Para o estacionamento misto, que é idêntico ao que vigora no resto da cidade, haverá 630 lugares e para o estacionamento de rotação 450. Ao todo são seis as ruas (nem todas na sua totalidade) em que até os residentes e comerciantes com dístico de estacionamento terão que pagar para deixar os seus veículos, entre as 9h e as 18h30.
Para contestar este modelo foi criado o blogue campodeourique-revoltado.blogspot.com, no qual o seu fundador acusa a EMEL de promover um “assalto ao bolso dos residentes com carro”, bem como de estabelecer “discriminações entre moradores, consoante as ruas em que moram”. Segundo o blogue, está em curso uma recolha de assinaturas para travar um projecto que, diz o crítico que assina como Tim, “em vez de resolver vem agravar a vida dos moradores”.
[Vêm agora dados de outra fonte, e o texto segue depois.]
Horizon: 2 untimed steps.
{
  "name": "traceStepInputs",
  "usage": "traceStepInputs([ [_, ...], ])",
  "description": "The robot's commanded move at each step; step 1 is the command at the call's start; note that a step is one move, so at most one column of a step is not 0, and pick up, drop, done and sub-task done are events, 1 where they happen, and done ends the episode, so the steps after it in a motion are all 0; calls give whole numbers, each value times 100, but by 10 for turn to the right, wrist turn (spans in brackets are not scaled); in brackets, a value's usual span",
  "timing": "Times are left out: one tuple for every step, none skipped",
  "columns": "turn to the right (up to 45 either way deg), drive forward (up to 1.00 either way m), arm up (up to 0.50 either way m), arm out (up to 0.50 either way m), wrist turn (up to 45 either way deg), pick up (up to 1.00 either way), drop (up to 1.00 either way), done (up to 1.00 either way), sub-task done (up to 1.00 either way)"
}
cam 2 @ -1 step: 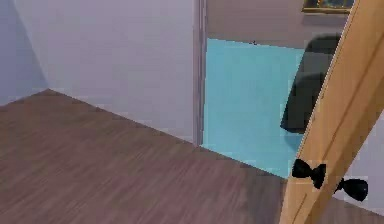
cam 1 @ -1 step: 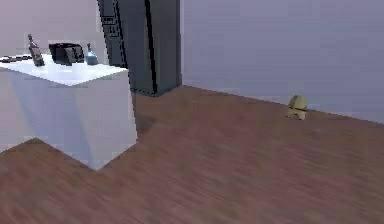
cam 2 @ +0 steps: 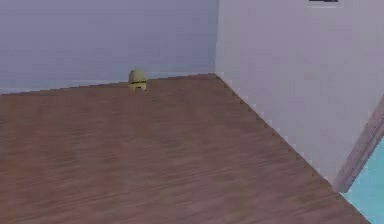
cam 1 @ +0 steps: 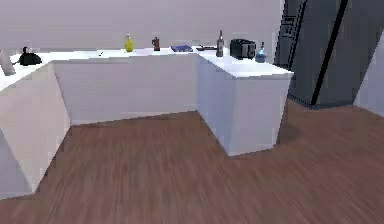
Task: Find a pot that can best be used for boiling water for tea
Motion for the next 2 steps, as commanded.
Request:
traceStepInputs([
  [-150, 0, 0, 0, 0, 0, 0, 0, 0],
  [0, 100, 0, 0, 0, 0, 0, 0, 0],
])
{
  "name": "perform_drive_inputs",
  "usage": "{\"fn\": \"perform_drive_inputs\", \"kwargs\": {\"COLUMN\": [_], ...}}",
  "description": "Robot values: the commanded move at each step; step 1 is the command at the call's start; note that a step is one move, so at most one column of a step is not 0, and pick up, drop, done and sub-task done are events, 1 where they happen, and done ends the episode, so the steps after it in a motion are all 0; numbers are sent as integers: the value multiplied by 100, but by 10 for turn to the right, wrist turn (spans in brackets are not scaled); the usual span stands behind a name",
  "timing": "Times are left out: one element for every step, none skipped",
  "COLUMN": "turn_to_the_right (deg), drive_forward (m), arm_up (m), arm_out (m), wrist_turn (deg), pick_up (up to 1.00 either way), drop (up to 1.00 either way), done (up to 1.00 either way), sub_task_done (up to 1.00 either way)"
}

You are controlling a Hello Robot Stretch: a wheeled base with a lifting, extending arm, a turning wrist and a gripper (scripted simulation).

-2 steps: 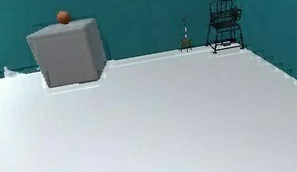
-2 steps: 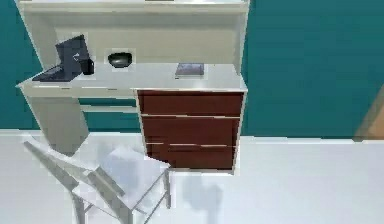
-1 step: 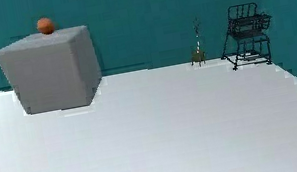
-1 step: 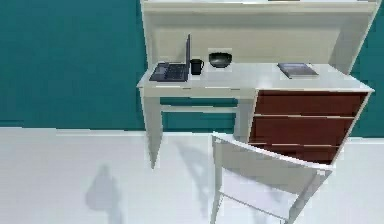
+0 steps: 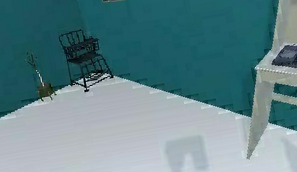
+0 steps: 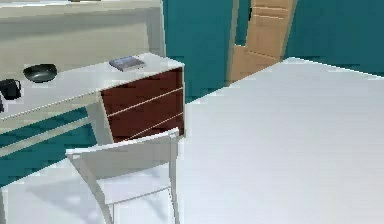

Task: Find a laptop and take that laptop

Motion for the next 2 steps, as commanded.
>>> {"fn": "perform_drive_inputs", "kwargs": {"turn_to_the_right": [90, 0], "drive_forward": [0, 60], "arm_up": [0, 0], "arm_out": [0, 0], "wrist_turn": [0, 0], "pick_up": [0, 0], "drop": [0, 0], "done": [0, 0], "sub_task_done": [0, 0]}}
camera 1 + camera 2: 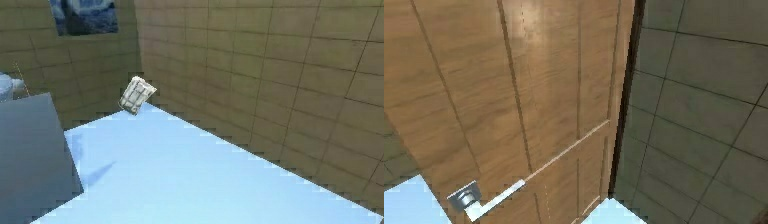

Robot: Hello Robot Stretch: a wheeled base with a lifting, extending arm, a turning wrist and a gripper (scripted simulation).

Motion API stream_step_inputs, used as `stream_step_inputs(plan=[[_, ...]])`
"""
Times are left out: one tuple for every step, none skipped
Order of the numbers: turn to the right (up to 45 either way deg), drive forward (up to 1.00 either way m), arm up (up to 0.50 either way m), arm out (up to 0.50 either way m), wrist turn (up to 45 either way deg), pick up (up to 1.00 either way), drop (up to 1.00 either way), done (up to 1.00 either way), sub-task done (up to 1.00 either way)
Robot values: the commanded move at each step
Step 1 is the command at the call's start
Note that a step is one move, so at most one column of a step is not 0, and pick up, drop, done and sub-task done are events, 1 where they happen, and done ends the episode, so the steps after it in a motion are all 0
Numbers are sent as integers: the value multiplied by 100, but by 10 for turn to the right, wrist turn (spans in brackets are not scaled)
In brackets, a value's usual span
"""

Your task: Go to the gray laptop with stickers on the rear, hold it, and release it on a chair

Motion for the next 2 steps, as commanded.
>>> stream_step_inputs(plan=[[0,40,0,0,0,0,0,0,0],[-450,0,0,0,0,0,0,0,0]])
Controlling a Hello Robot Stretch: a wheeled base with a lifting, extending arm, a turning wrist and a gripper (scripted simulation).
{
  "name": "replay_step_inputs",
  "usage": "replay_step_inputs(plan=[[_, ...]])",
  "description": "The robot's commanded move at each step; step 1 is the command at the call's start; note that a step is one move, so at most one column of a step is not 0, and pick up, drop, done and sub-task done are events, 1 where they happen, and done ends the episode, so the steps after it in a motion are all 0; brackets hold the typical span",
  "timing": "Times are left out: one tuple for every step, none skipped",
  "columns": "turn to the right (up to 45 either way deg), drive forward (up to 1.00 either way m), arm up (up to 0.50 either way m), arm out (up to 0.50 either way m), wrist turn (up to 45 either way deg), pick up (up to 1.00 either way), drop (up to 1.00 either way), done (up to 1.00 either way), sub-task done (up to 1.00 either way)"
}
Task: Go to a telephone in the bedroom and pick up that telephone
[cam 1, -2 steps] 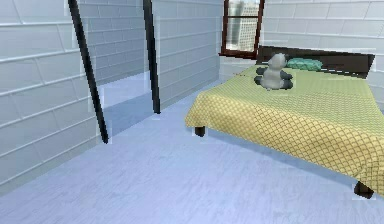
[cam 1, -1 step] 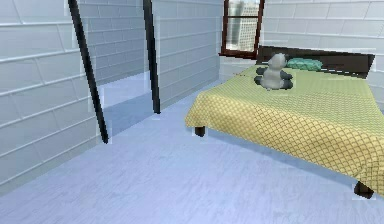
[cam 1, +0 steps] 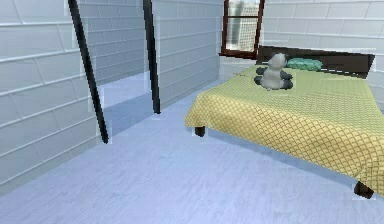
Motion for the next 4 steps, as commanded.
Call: replay_step_inputs(plan=[[0.0, 0.00, 0.00, 0.00, 45.0, 0.00, 0.00, 0.00, 0.00], [0.0, 0.00, 0.00, 0.00, 45.0, 0.00, 0.00, 0.00, 0.00], [0.0, 0.00, 0.00, 0.00, 12.0, 0.00, 0.00, 0.00, 0.00], [0.0, 0.00, -0.30, 0.00, 0.0, 0.00, 0.00, 0.00, 0.00]])
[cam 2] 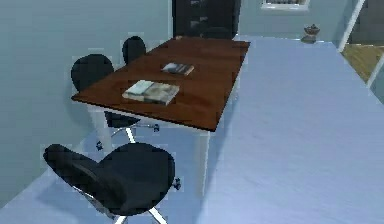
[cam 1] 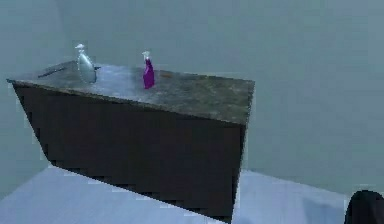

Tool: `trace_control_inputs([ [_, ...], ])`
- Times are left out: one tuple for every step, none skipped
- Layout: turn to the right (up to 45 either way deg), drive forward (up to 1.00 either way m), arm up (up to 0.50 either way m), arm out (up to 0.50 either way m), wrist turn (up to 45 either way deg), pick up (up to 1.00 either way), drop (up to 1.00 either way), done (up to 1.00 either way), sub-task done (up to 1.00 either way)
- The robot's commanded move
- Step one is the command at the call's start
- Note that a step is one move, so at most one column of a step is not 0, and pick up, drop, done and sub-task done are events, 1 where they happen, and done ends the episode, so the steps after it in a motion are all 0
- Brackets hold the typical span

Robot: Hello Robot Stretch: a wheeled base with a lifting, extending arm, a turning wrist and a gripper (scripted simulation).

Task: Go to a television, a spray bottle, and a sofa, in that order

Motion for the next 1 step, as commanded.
trace_control_inputs([
  [0.0,0.3,0.0,0.0,0.0,0.0,0.0,0.0,0.0],
])
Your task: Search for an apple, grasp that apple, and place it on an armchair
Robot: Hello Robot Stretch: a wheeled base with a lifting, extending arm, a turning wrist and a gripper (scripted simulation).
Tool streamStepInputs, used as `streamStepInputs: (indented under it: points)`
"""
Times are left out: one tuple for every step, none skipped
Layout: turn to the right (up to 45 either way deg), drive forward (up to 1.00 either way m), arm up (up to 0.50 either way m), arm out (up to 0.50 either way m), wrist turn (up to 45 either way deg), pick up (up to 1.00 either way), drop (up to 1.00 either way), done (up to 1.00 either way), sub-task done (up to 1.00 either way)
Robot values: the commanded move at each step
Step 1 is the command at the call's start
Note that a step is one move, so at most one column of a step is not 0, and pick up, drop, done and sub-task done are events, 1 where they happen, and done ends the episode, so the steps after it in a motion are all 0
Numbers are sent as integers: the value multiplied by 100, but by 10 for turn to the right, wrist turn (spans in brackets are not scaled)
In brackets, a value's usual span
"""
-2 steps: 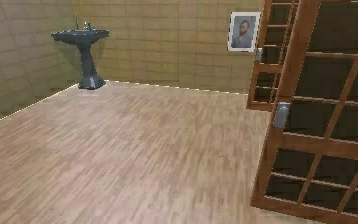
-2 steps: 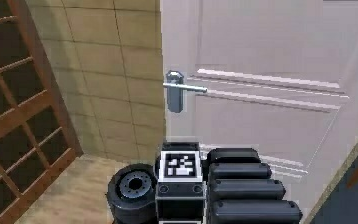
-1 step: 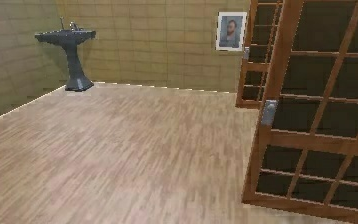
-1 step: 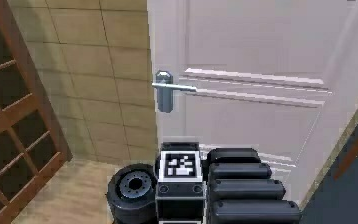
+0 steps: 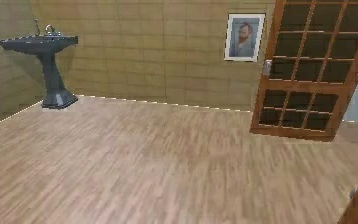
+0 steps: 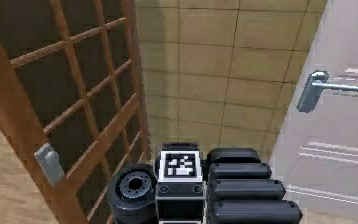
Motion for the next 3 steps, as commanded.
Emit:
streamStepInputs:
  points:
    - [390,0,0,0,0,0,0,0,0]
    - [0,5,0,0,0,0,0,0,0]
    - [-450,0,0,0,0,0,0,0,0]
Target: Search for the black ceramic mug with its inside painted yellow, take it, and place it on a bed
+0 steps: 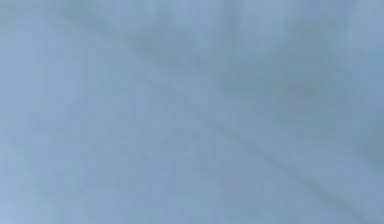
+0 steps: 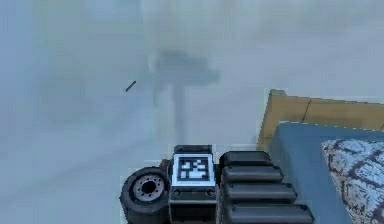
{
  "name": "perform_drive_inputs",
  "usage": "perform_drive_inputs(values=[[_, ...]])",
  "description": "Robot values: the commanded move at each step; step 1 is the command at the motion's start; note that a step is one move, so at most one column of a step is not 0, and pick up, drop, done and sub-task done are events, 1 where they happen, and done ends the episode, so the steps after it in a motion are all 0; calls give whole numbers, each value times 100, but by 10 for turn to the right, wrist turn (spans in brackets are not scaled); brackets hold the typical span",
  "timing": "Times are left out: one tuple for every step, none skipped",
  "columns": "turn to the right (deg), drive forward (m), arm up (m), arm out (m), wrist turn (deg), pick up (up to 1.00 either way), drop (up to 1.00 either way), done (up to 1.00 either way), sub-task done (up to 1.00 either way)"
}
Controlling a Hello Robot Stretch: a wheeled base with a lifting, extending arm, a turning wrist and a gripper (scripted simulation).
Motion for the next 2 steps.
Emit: perform_drive_inputs(values=[[450,0,0,0,0,0,0,0,0],[450,0,0,0,0,0,0,0,0]])
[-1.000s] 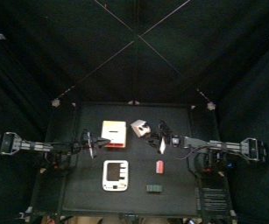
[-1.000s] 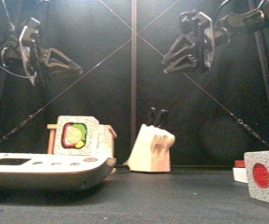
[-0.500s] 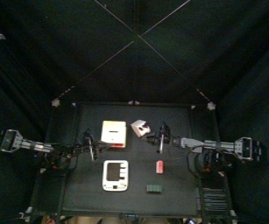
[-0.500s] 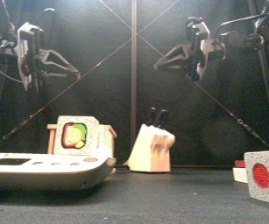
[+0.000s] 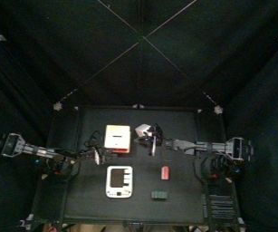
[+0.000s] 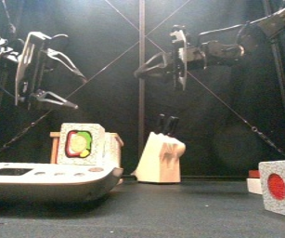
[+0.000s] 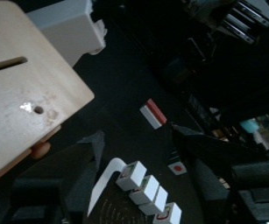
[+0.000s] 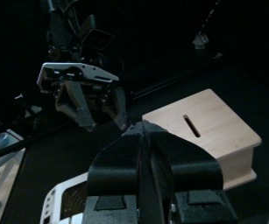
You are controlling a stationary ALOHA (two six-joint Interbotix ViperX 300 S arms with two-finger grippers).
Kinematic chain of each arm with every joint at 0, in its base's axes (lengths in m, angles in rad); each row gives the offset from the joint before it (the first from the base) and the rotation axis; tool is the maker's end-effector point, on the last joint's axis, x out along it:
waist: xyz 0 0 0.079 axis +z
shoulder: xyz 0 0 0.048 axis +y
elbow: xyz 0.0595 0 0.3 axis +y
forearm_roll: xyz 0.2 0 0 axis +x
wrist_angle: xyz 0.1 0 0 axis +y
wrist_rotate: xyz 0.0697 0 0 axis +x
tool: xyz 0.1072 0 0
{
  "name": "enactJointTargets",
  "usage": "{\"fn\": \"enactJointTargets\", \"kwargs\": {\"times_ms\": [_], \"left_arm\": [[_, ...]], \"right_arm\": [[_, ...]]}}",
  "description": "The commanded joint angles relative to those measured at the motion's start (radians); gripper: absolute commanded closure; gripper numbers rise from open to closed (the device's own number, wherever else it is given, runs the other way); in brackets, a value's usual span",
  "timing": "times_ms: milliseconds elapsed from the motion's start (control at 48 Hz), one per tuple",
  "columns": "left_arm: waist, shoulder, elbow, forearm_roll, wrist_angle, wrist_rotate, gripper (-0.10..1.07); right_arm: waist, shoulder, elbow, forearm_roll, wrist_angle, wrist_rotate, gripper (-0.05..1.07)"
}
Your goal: Grab drawer handl
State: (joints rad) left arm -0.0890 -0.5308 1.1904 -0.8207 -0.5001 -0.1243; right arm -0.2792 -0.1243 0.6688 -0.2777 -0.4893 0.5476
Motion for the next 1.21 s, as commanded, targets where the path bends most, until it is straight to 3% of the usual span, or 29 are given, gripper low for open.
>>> {"fn": "enactJointTargets", "kwargs": {"times_ms": [0, 292, 500, 833, 1188], "left_arm": [[-0.002, 0.031, -0.028, -0.069, 0.000, 0.000, -0.01], [-0.002, 0.161, -0.061, -0.230, 0.000, -0.002, -0.01], [-0.002, 0.172, -0.067, -0.302, 0.000, 0.000, -0.01], [0.012, 0.187, -0.072, -0.356, 0.000, 0.000, -0.01], [0.014, 0.190, -0.067, -0.356, 0.000, 0.000, -0.01]], "right_arm": [[-0.003, 0.034, -0.057, 0.020, -0.006, 0.000, 0.53], [-0.002, 0.166, -0.135, 0.071, 0.003, 0.000, 0.53], [0.000, 0.235, -0.210, 0.078, 0.098, -0.002, 0.53], [-0.003, 0.307, -0.331, 0.084, 0.252, 0.002, 0.53], [-0.031, 0.307, -0.331, 0.112, 0.285, -0.002, 0.53]]}}
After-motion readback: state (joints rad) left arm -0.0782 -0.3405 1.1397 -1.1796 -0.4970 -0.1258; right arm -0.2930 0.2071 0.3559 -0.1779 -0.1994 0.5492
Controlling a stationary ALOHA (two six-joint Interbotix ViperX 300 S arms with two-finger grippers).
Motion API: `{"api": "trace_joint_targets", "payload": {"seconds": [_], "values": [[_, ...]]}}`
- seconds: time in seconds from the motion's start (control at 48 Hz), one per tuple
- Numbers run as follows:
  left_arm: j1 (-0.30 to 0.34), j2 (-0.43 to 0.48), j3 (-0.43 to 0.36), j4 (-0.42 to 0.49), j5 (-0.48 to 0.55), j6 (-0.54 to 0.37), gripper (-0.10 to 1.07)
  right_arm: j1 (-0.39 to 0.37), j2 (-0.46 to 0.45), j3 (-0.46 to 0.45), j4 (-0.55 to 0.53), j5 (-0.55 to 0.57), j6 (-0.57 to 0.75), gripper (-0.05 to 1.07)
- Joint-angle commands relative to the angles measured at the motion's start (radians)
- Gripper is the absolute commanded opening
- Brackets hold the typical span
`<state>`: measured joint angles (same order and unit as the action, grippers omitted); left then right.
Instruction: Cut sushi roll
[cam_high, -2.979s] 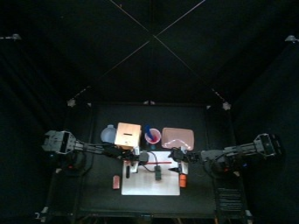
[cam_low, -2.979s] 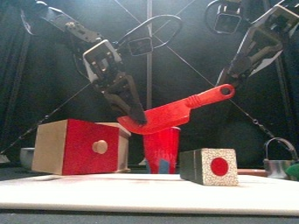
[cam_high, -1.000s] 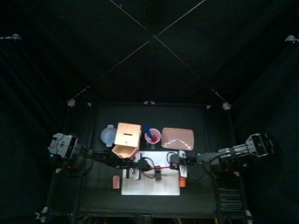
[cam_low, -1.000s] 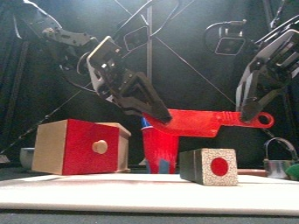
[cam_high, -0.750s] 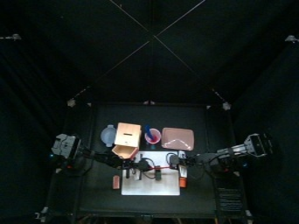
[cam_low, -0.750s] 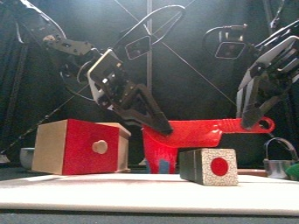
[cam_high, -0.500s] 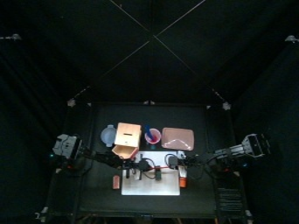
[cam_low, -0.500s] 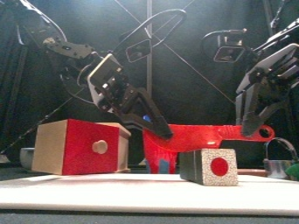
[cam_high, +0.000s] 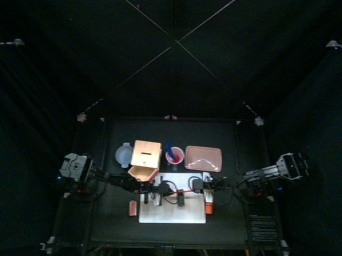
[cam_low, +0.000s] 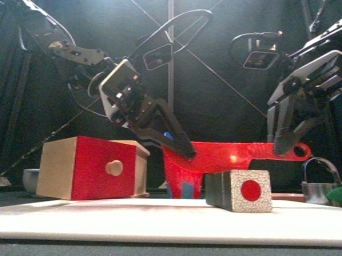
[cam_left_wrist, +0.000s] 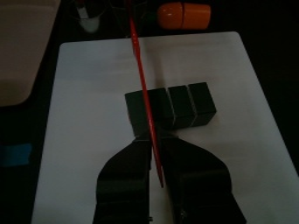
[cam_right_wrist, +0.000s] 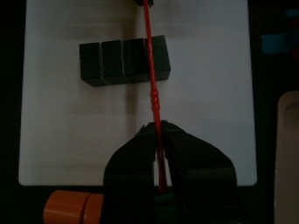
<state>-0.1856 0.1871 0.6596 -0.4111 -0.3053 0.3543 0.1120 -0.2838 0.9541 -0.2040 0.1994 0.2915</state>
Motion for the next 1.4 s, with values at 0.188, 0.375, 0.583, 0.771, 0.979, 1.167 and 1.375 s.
{"api": "trace_joint_targets", "payload": {"seconds": [0.188,0.375,0.583,0.771,0.979,1.167,1.375], "values": [[-0.017,-0.026,-0.012,-0.021,-0.002,0.002,0.49,0.000,-0.023,-0.023,-0.003,-0.005,0.003,0.41],[-0.025,-0.025,-0.009,-0.025,0.002,0.002,0.49,0.015,-0.020,-0.017,-0.002,-0.005,0.003,0.41],[-0.025,-0.025,-0.009,-0.032,0.002,0.003,0.49,0.009,-0.020,-0.018,-0.009,-0.003,0.002,0.41],[-0.018,-0.028,-0.008,-0.032,0.002,0.003,0.49,0.003,-0.029,-0.034,-0.048,0.002,-0.002,0.41],[-0.017,-0.028,-0.008,-0.032,0.002,0.003,0.49,-0.015,-0.034,-0.049,-0.104,0.038,0.002,0.41],[-0.017,-0.026,-0.008,-0.031,0.002,0.003,0.49,-0.015,-0.029,-0.044,-0.094,0.040,0.005,0.41],[-0.025,-0.029,-0.014,-0.032,0.002,0.002,0.49,-0.006,-0.040,-0.044,-0.060,0.040,0.003,0.41]]}}
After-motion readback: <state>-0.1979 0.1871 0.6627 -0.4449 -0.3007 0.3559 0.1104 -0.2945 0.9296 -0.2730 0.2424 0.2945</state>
Entre os comentários deixados no blogue há quem partilhe estas queixas, como faz um anónimo que reside na Rua de Domingos Sequeira, que será uma das artérias destinadas ao estacionamento de rotação. O homem, com 72 anos, diz que isso o vai obrigar a “subir e descer” a rua onde mora “e tentar estacionar o carro no centro de Campo de Ourique”, o que perfaz “mais ou menos um quilómetro a pé para ir buscar o carro e outro tanto para o ir deixar”.
Mas no blogue há também muitos comentários de pessoas favoráveis ao novo modelo, uma das quais acusa os contestatários de “egoísmo e complacência com o estado de degradação a que chegou Campo de Ourique por causa do automóvel”, e de outras que lhe dão “o benefício da dúvida”. É o caso do morador Sérgio Nogueira, que considera que o projecto da EMEL “foi mal divulgado”, mas sublinha a necessidade de uma intervenção para acabar com “a selvajaria do estacionamento” em Campo de Ourique. “A cidade não tem obrigação de disponibilizar estacionamento para todos os seus moradores”, afirma.